- Pitcher
- Born: May 5, 1993 (age 33) Fremont, California, U.S.
- Batted: RightThrew: Right

MLB debut
- August 21, 2022, for the Philadelphia Phillies

Last MLB appearance
- May 20, 2023, for the Los Angeles Dodgers

MLB statistics
- Win–loss record: 1–0
- Earned run average: 2.40
- Strikeouts: 18
- Stats at Baseball Reference

Teams
- Philadelphia Phillies (2022); Oakland Athletics (2022); Los Angeles Dodgers (2023);

= Tyler Cyr =

American baseball player (born 1993)

Tyler O'Neil Cyr (born May 5, 1993) is an American former professional baseball pitcher. He played in Major League Baseball (MLB) for the Philadelphia Phillies, Oakland Athletics, and Los Angeles Dodgers. He made his MLB debut in 2022 for the Phillies.

==Career==
===San Francisco Giants===
Cyr attended John F. Kennedy High School in Fremont, California. He enrolled at Skyline College, where he played college baseball as a pitcher for one year before he transferred to Embry-Riddle Aeronautical University.

The San Francisco Giants selected Cyr in the 10th round of the 2015 Major League Baseball draft. He made his professional debut with the Arizona League Giants and was promoted to the Single-A Augusta GreenJackets during the season. In 2016, Cyr split the year between Augusta and the High-A San Jose Giants, registering a combined 5-4 record and 2.32 ERA with 89 strikeouts in 73.2 innings pitched across 39 appearances. In 2017, Cyr played for the Double-A Richmond Flying Squirrels, posting a 5-2 record and 2.19 ERA with 57 strikeouts in 49.1 innings of work. He worked primarily as the team’s closer, collecting 18 saves in 47 games. After the season, he played in the Arizona Fall League and was selected to play in the Fall Stars Game.

Cyr only pitched in 8 games in 2018, all for Double-A Richmond, due to injury. In 2019, he spent the year with Richmond, also appearing in one game for the Triple-A Sacramento River Cats at the end of the season. In 37 games for the Flying Squirrels, Cyr posted a 2.05 ERA with 57 strikeouts and 5 saves in 48.1 innings pitched. Cyr did not play in a game in 2020 due to the cancellation of the minor league season because of the COVID-19 pandemic.

Cyr spent the 2021 campaign with Triple-A Sacramento. In 32 appearances (including two starts), he pitched to a 3-0 record and 4.91 ERA with 49 strikeouts in 36.2 innings of work. He elected free agency following the season on November 7, 2021.

===Philadelphia Phillies===
On December 10, 2021, Cyr signed a minor league contract with the Philadelphia Phillies organization.
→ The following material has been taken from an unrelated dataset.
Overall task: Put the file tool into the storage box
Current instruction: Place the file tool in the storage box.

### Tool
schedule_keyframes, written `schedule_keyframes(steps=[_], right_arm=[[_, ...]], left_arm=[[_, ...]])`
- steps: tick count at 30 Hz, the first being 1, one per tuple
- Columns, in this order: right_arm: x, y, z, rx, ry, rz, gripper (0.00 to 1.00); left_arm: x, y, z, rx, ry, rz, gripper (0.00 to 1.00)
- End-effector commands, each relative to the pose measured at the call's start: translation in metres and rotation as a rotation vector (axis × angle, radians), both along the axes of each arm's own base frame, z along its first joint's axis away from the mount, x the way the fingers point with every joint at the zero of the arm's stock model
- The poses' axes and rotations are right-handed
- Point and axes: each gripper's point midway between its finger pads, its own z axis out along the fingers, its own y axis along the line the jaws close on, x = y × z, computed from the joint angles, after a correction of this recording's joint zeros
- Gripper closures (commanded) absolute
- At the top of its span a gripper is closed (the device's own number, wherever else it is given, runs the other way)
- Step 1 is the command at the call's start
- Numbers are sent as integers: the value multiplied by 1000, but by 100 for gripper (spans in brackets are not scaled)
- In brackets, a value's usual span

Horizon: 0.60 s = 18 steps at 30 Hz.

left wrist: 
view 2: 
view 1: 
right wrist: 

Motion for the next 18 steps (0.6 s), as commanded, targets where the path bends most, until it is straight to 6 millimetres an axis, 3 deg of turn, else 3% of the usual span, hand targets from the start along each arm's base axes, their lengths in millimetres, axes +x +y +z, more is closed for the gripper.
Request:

He was assigned to the Triple-A Lehigh Valley IronPigs to begin the 2022 season. He appeared in 35 games for Lehigh, pitching to a 2-3 record and 2.50 ERA with 37 strikeouts and 6 saves in 36.0 innings of work.
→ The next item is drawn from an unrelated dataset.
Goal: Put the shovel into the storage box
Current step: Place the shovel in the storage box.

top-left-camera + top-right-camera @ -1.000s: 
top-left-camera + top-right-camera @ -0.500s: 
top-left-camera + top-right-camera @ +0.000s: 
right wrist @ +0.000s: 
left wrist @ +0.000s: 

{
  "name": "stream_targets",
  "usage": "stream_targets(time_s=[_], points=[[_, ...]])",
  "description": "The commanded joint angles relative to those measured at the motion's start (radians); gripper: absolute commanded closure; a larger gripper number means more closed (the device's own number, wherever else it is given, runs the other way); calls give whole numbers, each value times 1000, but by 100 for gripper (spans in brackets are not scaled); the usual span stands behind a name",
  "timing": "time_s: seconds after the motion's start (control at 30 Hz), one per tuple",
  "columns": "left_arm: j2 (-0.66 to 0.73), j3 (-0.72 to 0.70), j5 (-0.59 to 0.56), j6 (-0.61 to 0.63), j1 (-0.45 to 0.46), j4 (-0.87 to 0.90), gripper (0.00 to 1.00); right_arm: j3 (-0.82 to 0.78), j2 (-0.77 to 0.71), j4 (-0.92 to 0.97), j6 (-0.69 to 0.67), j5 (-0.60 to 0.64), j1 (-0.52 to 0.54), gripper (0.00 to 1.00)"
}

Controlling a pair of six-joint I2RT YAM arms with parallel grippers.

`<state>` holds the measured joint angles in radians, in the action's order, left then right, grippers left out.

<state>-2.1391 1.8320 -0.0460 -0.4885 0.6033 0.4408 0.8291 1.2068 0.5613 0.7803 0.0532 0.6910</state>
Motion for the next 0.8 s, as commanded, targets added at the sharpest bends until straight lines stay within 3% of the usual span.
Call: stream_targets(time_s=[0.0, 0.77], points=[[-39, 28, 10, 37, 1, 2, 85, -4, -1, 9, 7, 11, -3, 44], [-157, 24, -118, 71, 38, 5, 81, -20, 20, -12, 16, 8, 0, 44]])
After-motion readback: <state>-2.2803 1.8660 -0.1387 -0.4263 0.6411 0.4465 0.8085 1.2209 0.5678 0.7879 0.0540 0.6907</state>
The Phillies promoted Cyr to the major leagues for the first time on August 21, 2022. He made his major league debut that day, allowing a home run to New York Mets outfielder Brandon Nimmo. He was designated for assignment the next day.

===Oakland Athletics===
On August 24, 2022, Cyr was claimed off waivers by the Oakland Athletics and was assigned to the Triple-A Las Vegas Aviators. Cyr made 11 appearances for Oakland down the stretch, collecting his first major league win as he posted a 2.08 ERA with 16 strikeouts in 13.0 innings pitched.

On January 13, 2023, Cyr was designated for assignment by Las Vegas. He was released on January 17.

===Los Angeles Dodgers===
On January 21, 2023, Cyr signed a minor league contract with the Los Angeles Dodgers organization. He was assigned to the Triple-A Oklahoma City Dodgers to start the season and made 15 appearances, posting a 4.86 ERA with 24 strikeouts in 16 2/3 innings. On May 19, he was called up to the majors. Cyr made two scoreless appearances for the Dodgers before he was placed on the injured list with a right shoulder impingement. He was transferred to the 60-day injured list on May 26. Following the season on October 31, the Dodgers removed Cyr from the 40–man roster and sent him outright to Triple–A. He elected free agency on November 6.

On January 24, 2025, Cyr announced his retirement from professional baseball.